PV of $\int_{-\infty}^\infty \frac{x^n~ e^{-ax^2} dx}{(x-x_1)(x-x_2)},~ (n=0,1,2,3,...)$

Question

$$\tag{1} I_n = PV \int_{-\infty}^\infty \frac{x^n ~e^{-ax^2} dx}{(x-x_1)(x-x_2)},~ (n=0,1,2,3,...)~\text{with}~a>0~\text{and}~ x_1~x_2 \in \mathbb{R},$$ Is the principal value of $I_1$ calculable?

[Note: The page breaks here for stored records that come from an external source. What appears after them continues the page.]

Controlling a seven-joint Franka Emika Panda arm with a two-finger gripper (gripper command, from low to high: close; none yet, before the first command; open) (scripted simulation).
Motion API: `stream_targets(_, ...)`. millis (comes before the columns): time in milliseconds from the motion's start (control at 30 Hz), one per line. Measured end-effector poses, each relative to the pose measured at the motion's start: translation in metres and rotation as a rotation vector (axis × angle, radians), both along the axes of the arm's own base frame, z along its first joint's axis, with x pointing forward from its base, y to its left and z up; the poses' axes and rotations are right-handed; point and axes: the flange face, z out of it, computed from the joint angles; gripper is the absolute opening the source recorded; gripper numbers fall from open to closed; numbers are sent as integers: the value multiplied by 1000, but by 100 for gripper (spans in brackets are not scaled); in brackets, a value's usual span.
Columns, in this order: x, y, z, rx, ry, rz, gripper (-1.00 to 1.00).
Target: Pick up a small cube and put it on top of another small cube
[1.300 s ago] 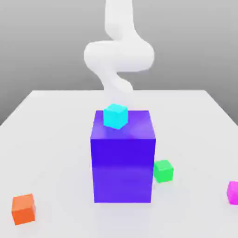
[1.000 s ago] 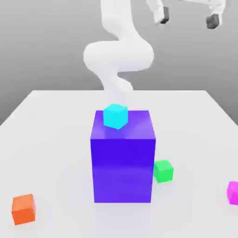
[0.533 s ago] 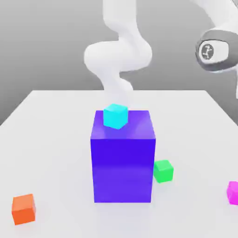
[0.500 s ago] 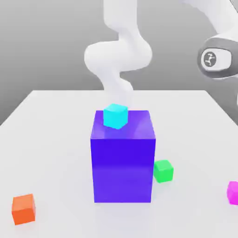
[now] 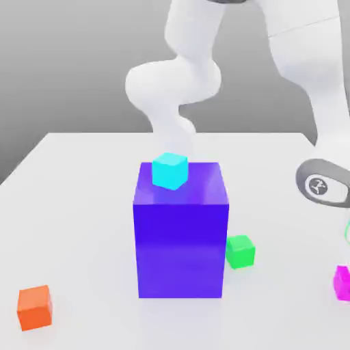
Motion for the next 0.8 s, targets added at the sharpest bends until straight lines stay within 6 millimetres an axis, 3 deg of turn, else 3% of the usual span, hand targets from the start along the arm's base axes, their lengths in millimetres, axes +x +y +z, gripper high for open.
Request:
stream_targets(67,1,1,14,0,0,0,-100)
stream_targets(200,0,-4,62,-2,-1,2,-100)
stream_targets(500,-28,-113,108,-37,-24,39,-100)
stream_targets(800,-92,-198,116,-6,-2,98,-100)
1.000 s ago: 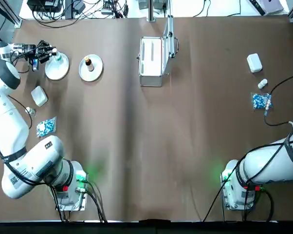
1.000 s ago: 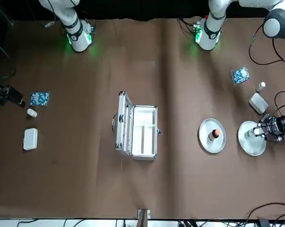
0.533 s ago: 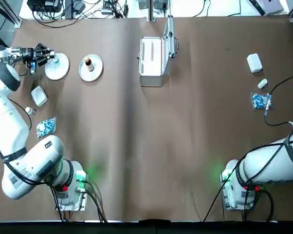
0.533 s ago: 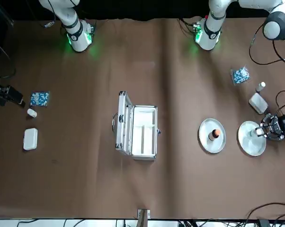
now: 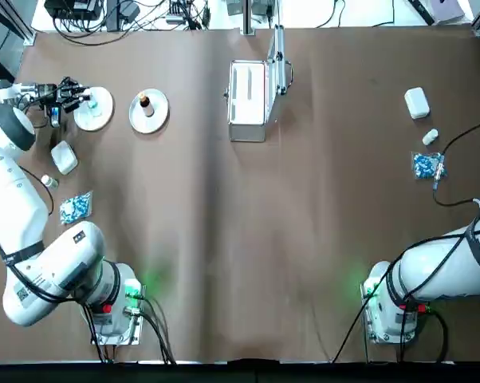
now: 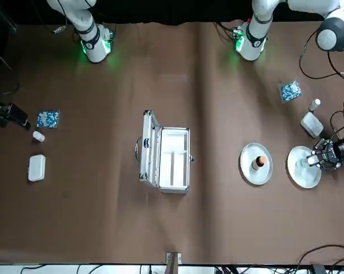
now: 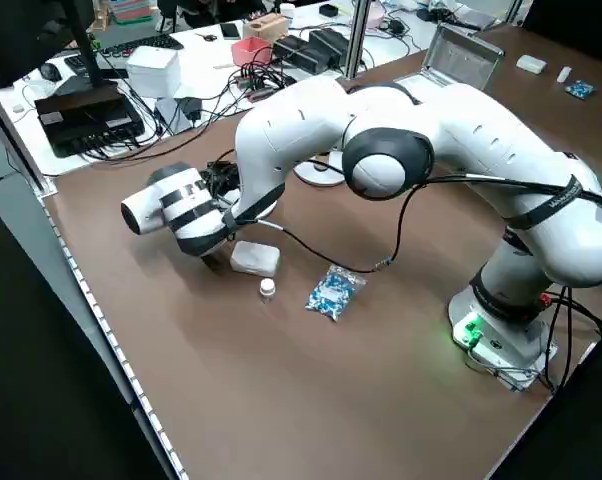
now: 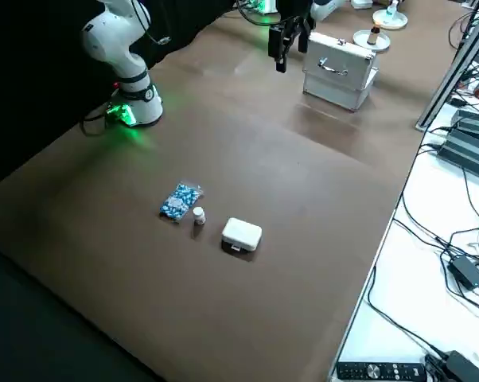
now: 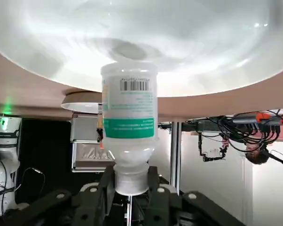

Since $x_1$ and $x_2$ are on the path of integration on the real axis, I was thinking of indenting the contour, passing over them clockwise picking up

$$\tag{2}-\pi i[\mathrm{Res}(f,x_1)+\mathrm{Res}(f,x_2)]$$

where $f$ is the integrand. To use the residue theorem I close the contour along a semi circle, $\Gamma_\infty$, in the upper half plane. But I suspect that the contribution of the integral $$\tag{3}\int_{\Gamma_\infty} dz ~f(z)$$ is non-zero. Since on $\Gamma_\infty$ we have $z = Re^{i\theta}$.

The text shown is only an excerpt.